## PROBLEM:
Only the lines containing "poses" belong in the answer; find them in the material below.

## EXERCISE DATA:
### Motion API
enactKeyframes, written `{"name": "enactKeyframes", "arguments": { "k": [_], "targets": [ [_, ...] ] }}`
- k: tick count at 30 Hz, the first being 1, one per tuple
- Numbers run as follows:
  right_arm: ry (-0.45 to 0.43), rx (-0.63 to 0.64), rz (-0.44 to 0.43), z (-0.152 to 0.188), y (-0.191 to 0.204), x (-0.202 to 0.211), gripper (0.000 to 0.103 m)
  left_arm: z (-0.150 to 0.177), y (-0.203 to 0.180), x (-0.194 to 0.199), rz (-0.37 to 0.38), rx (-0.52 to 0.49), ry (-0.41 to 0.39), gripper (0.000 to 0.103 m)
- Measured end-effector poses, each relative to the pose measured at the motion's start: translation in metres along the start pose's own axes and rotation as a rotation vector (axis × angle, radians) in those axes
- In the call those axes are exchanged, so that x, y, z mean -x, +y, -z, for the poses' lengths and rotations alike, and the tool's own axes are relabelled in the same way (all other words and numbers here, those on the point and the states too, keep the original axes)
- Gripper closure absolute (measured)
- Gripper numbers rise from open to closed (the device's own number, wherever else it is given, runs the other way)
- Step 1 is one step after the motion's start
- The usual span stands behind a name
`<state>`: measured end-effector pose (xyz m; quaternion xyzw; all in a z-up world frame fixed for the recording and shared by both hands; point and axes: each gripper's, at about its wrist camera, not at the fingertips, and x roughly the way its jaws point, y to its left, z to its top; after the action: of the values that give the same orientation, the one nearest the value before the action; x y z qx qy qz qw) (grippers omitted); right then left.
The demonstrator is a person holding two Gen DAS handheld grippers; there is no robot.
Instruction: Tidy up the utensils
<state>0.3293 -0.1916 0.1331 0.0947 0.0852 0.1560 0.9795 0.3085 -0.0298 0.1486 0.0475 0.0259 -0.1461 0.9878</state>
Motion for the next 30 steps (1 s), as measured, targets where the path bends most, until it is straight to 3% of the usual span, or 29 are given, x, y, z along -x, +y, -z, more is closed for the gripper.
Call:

## ANSWER BOX:
- Measured end-effector poses, each relative to the pose measured at the motion's start: translation in metres along the start pose's own axes and rotation as a rotation vector (axis × angle, radians) in those axes
- In the call those axes are exchanged, so that x, y, z mean -x, +y, -z, for the poses' lengths and rotations alike, and the tool's own axes are relabelled in the same way (all other words and numbers here, those on the point and the states too, keep the original axes)

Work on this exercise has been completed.